Villa Juana is a neighborhood located north of San Martín Avenue and east of Máximo Gómez Avenue, in the city of Santo Domingo in the Distrito Nacional of the Dominican Republic. Along with Villa Consuelo and Villa Francisca, it is one of the three neighborhoods that emerged after Hurricane San Zenón devastated Santo Domingo in 1930. Today, it has become an emblematic area of the capital, full of workshops and spare parts for cars, although unlike its neighbor Villa Consuelo, this neighborhood is much more residential. It is a historical, social, and cultural landmark in the development of the capital of the Dominican Republic.

== History ==
The name "Juana" originates from Juana Battle Rojas, a descendant of cubans, who married Buenaventura Peña in 1900. Peña, along with his partner Emilio Tejera Bonetti, was involved in selling residential land through their company, Compañía de Inversiones Urbanas. They sold the land where Villa Juana is located today, which at that time was known as Las Arras or Los Potreros de Venturita. Buenaventura Peña became seriously ill in 1946, and his wife unexpectedly died before him. Finally, the couple's sons, Manuel Arturo and Osvaldo José, founded the Villa Juana neighborhood on July 11, 1947, by ordinance of the City Council of the Distrito Nacional (then part of Santo Domingo).

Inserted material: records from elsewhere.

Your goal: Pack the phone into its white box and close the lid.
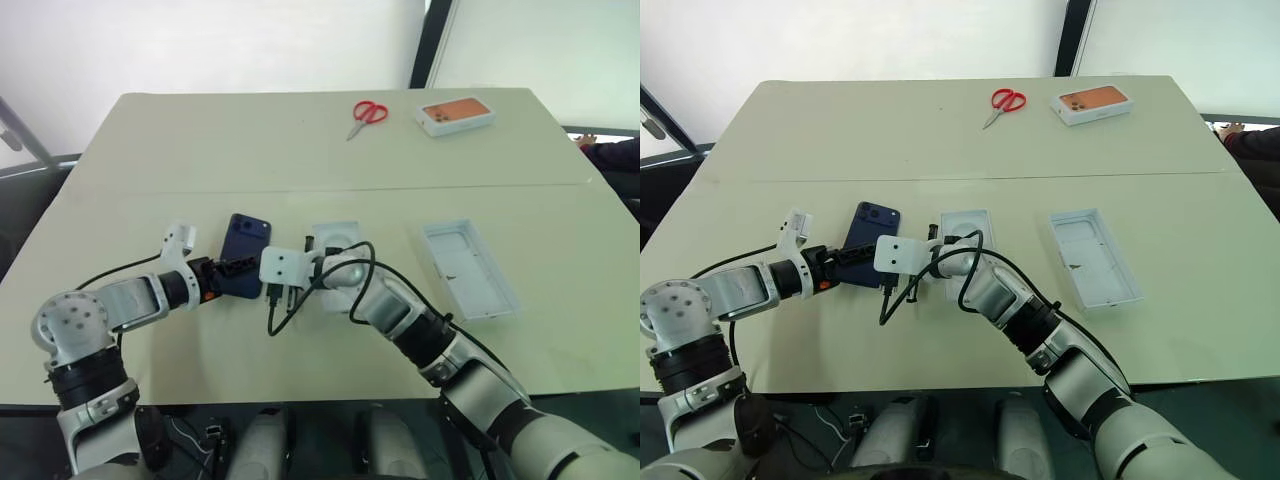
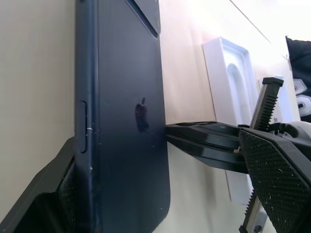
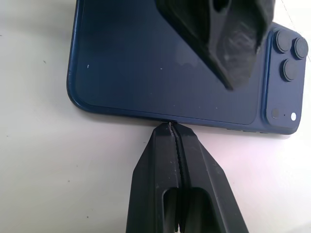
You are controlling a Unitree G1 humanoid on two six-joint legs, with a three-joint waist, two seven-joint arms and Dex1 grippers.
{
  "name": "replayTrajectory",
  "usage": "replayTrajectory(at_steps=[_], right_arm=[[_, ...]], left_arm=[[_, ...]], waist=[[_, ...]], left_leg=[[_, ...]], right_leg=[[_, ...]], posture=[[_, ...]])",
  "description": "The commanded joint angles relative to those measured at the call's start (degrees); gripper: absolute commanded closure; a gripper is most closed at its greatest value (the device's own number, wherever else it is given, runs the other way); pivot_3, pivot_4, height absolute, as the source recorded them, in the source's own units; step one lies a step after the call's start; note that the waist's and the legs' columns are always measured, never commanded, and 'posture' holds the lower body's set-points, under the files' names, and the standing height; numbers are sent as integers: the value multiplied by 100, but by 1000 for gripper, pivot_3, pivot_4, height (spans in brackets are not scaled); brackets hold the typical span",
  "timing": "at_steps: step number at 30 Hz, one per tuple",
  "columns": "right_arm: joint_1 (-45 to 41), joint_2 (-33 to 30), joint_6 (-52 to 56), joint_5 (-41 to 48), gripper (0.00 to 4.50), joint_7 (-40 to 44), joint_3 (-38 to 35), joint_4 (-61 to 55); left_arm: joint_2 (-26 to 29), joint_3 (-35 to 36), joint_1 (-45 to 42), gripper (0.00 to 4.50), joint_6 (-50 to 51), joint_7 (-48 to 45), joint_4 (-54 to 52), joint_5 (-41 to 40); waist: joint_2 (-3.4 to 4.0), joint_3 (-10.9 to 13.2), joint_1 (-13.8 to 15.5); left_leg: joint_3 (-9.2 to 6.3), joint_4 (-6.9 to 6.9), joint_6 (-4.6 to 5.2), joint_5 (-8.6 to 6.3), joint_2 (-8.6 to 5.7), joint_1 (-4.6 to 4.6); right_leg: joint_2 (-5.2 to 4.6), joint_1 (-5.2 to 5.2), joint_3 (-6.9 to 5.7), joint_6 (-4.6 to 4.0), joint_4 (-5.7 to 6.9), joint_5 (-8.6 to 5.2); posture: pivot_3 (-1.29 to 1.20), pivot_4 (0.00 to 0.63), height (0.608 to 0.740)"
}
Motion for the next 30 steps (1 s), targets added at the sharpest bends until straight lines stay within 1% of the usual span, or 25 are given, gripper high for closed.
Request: replayTrajectory(at_steps=[1,6,7,8,12,16,21,24,25,26,30], right_arm=[[-18,103,-109,-22,4473,-30,-69,-111],[-5,59,-95,-36,4473,-34,-112,-144],[-4,51,-94,-39,4500,-35,-116,-149],[-5,34,-93,-51,4500,-38,-120,-164],[-17,-17,-95,-80,4500,-35,-141,-211],[-12,-80,-82,-120,4500,-25,-166,-303],[-1,-280,43,-100,4500,46,-281,-683],[20,-334,262,84,4500,132,-502,-1007],[37,-340,334,141,4500,167,-565,-1114],[55,-364,399,183,4500,211,-612,-1233],[123,-446,642,343,4500,344,-769,-1640]], left_arm=[[37,67,-6,0,178,74,183,-45],[81,355,-109,0,178,167,355,29],[79,389,-123,550,178,185,385,37],[85,416,-128,861,178,182,396,37],[88,521,-137,2833,178,169,371,7],[94,661,-120,2833,178,192,363,-58],[62,825,-89,2833,178,197,349,-173],[-64,984,-118,3662,178,220,337,-199],[-80,1002,-116,4175,178,230,331,-212],[-98,1006,-110,4453,178,251,323,-234],[-150,990,-120,4453,178,324,332,-282]], waist=[[0,0,0],[0,0,-7],[0,0,-11],[-1,0,-15],[-2,2,-16],[-3,2,-11],[-4,3,-12],[-4,3,-11],[-7,2,-2],[-6,2,-6],[-6,2,-5]], left_leg=[[0,0,0,0,0,0],[0,0,-1,0,1,0],[0,0,-1,0,1,0],[0,-1,-1,0,1,0],[0,-2,-3,0,3,-4],[0,-2,-4,0,3,-5],[0,-2,-6,0,3,-7],[1,-2,-6,0,3,-8],[0,-2,-6,0,4,-8],[0,-2,-6,0,5,-8],[0,-3,-6,-1,5,-7]], right_leg=[[0,0,0,0,0,0],[1,-1,0,0,0,0],[1,-1,0,0,0,0],[2,-2,0,0,0,0],[3,-8,0,0,0,0],[2,-8,0,0,0,0],[2,-11,0,0,0,0],[2,-11,0,0,0,0],[2,-11,0,0,0,0],[2,-9,0,0,0,0],[3,-10,0,0,-1,0]], posture=[[0,150,697],[0,150,697],[0,150,697],[0,150,697],[0,150,697],[0,150,697],[0,150,697],[0,150,697],[0,150,697],[0,150,697],[0,150,697]])
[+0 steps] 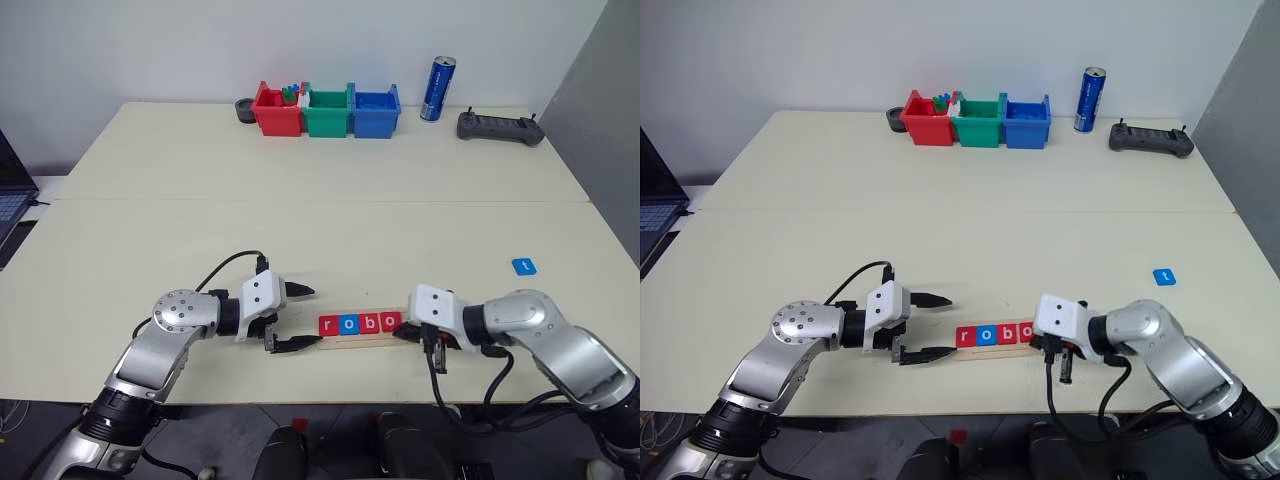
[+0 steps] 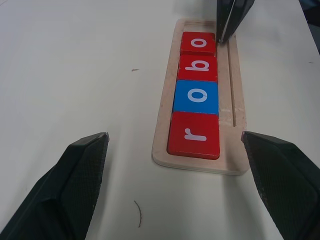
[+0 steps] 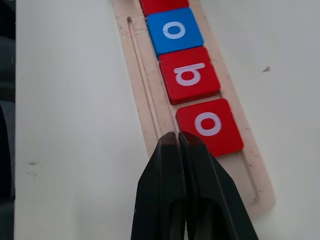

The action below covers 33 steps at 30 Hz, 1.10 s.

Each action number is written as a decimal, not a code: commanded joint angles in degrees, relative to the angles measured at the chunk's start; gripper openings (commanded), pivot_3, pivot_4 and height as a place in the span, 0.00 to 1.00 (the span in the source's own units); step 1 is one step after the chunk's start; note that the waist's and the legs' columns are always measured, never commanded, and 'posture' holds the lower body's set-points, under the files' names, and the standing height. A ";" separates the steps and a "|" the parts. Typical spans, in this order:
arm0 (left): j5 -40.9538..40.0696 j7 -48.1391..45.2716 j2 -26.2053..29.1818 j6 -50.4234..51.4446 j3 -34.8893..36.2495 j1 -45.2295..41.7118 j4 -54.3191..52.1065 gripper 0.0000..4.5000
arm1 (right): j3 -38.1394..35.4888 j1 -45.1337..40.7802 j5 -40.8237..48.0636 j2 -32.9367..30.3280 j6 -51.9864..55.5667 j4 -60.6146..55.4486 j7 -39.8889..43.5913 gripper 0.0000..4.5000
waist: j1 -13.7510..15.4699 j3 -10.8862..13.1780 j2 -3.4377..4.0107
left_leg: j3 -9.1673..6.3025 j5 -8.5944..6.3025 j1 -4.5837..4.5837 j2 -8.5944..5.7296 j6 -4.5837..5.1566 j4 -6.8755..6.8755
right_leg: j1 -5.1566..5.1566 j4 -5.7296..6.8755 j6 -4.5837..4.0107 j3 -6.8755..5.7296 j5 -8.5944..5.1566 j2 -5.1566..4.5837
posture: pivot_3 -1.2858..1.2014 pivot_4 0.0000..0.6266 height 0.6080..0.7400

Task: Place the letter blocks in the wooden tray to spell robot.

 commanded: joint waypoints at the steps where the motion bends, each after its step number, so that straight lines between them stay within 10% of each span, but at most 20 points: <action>1: -0.19 -0.09 0.40 -0.51 0.61 -0.28 -1.73 1.00 | -1.82 -1.52 -1.05 -1.32 -1.54 0.18 0.02 0.02 | 0.00 0.00 0.00 | 0.00 0.00 0.00 0.00 0.00 0.00 | 0.00 0.00 0.00 0.00 0.00 0.00 | 0.52 0.24 1.00; 33: -0.34 -0.35 1.13 -1.19 0.95 0.53 -0.99 1.00 | 1.84 -6.27 -4.39 2.44 -3.48 4.41 1.78 0.02 | -0.06 0.00 0.00 | -0.01 0.00 0.00 0.00 0.00 -0.01 | 0.00 0.00 -0.05 -0.01 0.03 0.00 | 0.52 0.24 1.00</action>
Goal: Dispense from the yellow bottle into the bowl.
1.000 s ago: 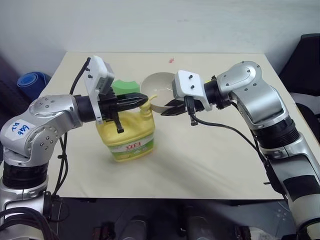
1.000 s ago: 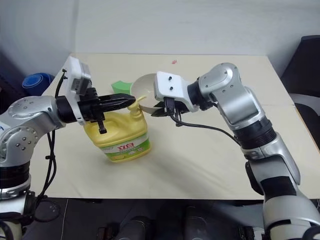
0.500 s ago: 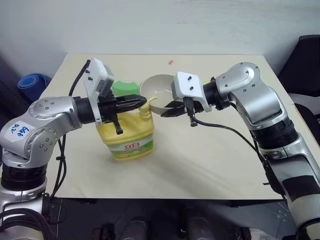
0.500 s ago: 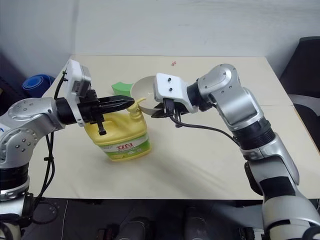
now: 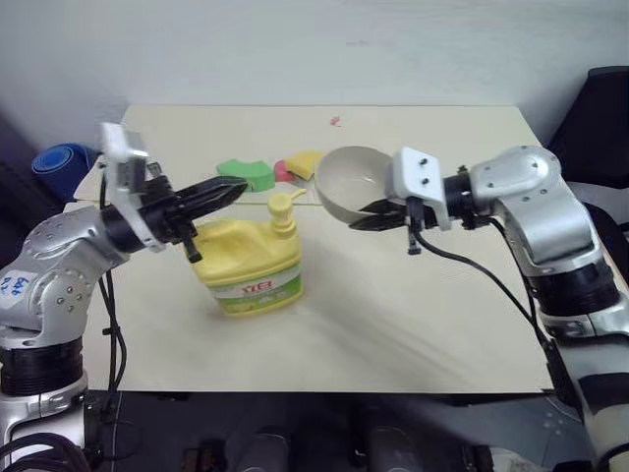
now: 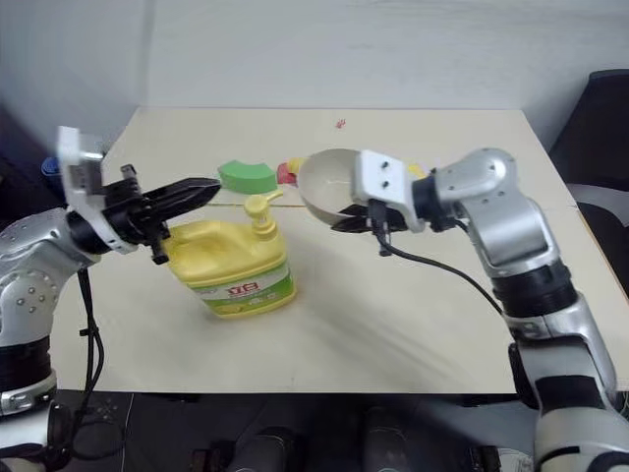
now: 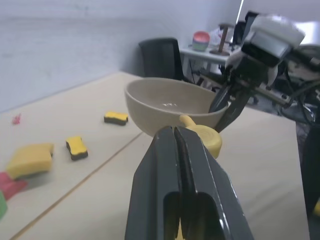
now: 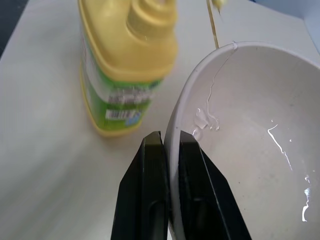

As part of the growth of the city of Santo Domingo (then Ciudad Trujillo), Rafael Leónidas Trujillo personally demanded that the streets be wide, with ample sidewalks to allow for the planting of trees; in addition, he set aside an entire block for the construction of a school, which would be named "Escuela República Dominicana," to make it the largest in the Dominican public education system, making Villa Juana a personal project.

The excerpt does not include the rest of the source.